▶ [PROBLEM DETAILS]:
Without the pictures, give every record again exactly.

(Stored entries)
***
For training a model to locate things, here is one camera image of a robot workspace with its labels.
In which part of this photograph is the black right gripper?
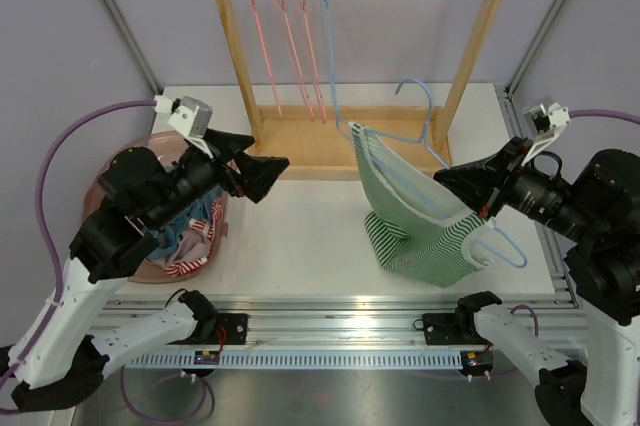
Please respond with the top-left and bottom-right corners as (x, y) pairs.
(436, 134), (603, 241)

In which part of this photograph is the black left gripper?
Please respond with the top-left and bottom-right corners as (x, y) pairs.
(148, 127), (290, 229)

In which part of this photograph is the light blue wire hanger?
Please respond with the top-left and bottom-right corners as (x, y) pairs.
(321, 0), (350, 140)
(363, 78), (528, 269)

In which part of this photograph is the green white striped tank top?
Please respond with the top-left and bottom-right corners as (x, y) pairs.
(348, 122), (493, 288)

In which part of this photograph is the red white striped tank top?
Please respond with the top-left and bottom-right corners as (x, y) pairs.
(160, 199), (224, 277)

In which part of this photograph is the teal blue tank top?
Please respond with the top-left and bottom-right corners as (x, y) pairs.
(147, 187), (223, 260)

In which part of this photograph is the pink wire hanger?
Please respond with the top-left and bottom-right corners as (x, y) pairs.
(249, 0), (283, 118)
(273, 0), (315, 120)
(295, 0), (327, 124)

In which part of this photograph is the dusty pink tank top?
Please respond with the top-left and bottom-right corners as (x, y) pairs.
(173, 230), (211, 262)

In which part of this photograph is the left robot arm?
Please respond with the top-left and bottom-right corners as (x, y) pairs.
(1, 129), (289, 414)

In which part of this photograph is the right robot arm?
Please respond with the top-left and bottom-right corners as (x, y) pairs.
(434, 137), (639, 425)

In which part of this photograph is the wooden clothes rack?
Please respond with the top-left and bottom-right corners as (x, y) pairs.
(216, 0), (502, 181)

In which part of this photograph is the translucent pink plastic basin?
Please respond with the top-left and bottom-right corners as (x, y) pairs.
(82, 132), (229, 284)

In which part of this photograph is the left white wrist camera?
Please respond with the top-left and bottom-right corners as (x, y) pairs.
(153, 95), (213, 158)

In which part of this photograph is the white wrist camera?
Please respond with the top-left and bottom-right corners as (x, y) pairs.
(522, 97), (571, 166)
(153, 95), (213, 158)

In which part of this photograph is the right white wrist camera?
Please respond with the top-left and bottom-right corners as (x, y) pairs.
(522, 97), (571, 166)

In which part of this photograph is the aluminium mounting rail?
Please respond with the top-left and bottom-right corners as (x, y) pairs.
(90, 293), (587, 350)

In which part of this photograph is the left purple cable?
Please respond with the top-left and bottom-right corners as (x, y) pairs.
(0, 98), (161, 397)

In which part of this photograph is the white slotted cable duct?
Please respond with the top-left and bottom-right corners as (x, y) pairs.
(125, 348), (462, 370)

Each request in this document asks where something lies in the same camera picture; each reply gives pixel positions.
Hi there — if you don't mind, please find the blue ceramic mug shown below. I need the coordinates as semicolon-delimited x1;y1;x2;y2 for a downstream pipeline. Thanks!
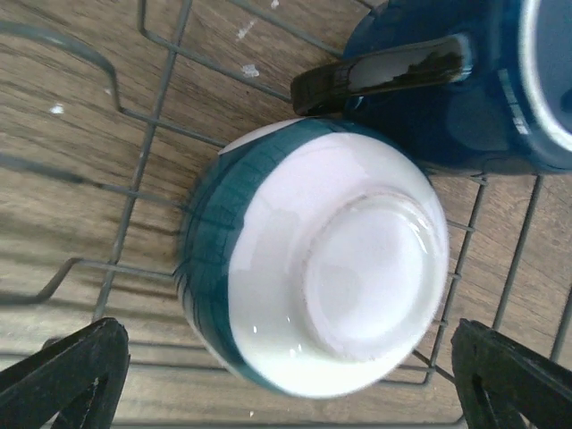
290;0;571;175

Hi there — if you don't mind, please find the grey wire dish rack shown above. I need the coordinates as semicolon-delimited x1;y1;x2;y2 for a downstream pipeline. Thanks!
1;1;571;428

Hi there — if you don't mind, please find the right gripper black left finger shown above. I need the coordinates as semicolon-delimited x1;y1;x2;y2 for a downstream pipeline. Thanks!
1;317;130;428

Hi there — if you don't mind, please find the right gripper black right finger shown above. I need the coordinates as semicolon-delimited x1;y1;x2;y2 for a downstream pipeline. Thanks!
451;318;571;428
***
▶ [EXPECTED ANSWER]:
For training a model to locate things, here is one camera image of a robot workspace with its labels.
In which part of this photograph is the black right gripper?
Please respond with the top-left and bottom-right corners as (x, y) pairs.
(436, 134), (603, 241)

In which part of this photograph is the black left gripper?
Please respond with the top-left and bottom-right corners as (x, y) pairs.
(148, 127), (290, 229)

In which part of this photograph is the light blue wire hanger?
Please respond with the top-left and bottom-right corners as (x, y) pairs.
(321, 0), (350, 140)
(363, 78), (528, 269)

In which part of this photograph is the green white striped tank top?
Please respond with the top-left and bottom-right corners as (x, y) pairs.
(348, 122), (493, 288)

In which part of this photograph is the red white striped tank top?
Please respond with the top-left and bottom-right corners as (x, y) pairs.
(160, 199), (224, 277)

In which part of this photograph is the teal blue tank top?
Please respond with the top-left and bottom-right corners as (x, y) pairs.
(147, 187), (223, 260)

In which part of this photograph is the pink wire hanger?
Please respond with the top-left and bottom-right corners as (x, y) pairs.
(249, 0), (283, 118)
(273, 0), (315, 120)
(295, 0), (327, 124)

In which part of this photograph is the dusty pink tank top?
Please respond with the top-left and bottom-right corners as (x, y) pairs.
(173, 230), (211, 262)

In which part of this photograph is the left robot arm?
Please respond with the top-left and bottom-right corners as (x, y) pairs.
(1, 129), (289, 414)

In which part of this photograph is the right robot arm?
Please respond with the top-left and bottom-right corners as (x, y) pairs.
(434, 137), (639, 425)

In which part of this photograph is the wooden clothes rack?
Please respond with the top-left and bottom-right corners as (x, y) pairs.
(216, 0), (502, 181)

In which part of this photograph is the translucent pink plastic basin?
Please respond with the top-left and bottom-right corners as (x, y) pairs.
(82, 132), (229, 284)

In which part of this photograph is the left white wrist camera?
Please respond with the top-left and bottom-right corners as (x, y) pairs.
(153, 95), (213, 158)

In which part of this photograph is the white wrist camera?
Please respond with the top-left and bottom-right corners as (x, y) pairs.
(522, 97), (571, 166)
(153, 95), (213, 158)

In which part of this photograph is the right white wrist camera?
Please respond with the top-left and bottom-right corners as (x, y) pairs.
(522, 97), (571, 166)

In which part of this photograph is the aluminium mounting rail?
Please respond with the top-left and bottom-right corners as (x, y) pairs.
(90, 293), (587, 350)

In which part of this photograph is the left purple cable?
Please respond with the top-left and bottom-right corners as (x, y) pairs.
(0, 98), (161, 397)

In which part of this photograph is the white slotted cable duct?
Please respond with the top-left and bottom-right corners as (x, y) pairs.
(125, 348), (462, 370)

Each request in this document asks where something lies in the same camera picture; each reply gives pixel positions.
Hi there — if you don't mind, please find the blue ceramic mug shown below. I need the coordinates as semicolon-delimited x1;y1;x2;y2 for a downstream pipeline. Thanks!
290;0;571;175

Hi there — if you don't mind, please find the grey wire dish rack shown above. I need the coordinates as semicolon-delimited x1;y1;x2;y2 for a downstream pipeline. Thanks!
1;1;571;428

Hi there — if you don't mind, please find the right gripper black left finger shown above. I need the coordinates as semicolon-delimited x1;y1;x2;y2 for a downstream pipeline. Thanks!
1;317;130;428

Hi there — if you don't mind, please find the right gripper black right finger shown above. I need the coordinates as semicolon-delimited x1;y1;x2;y2 for a downstream pipeline. Thanks!
451;318;571;428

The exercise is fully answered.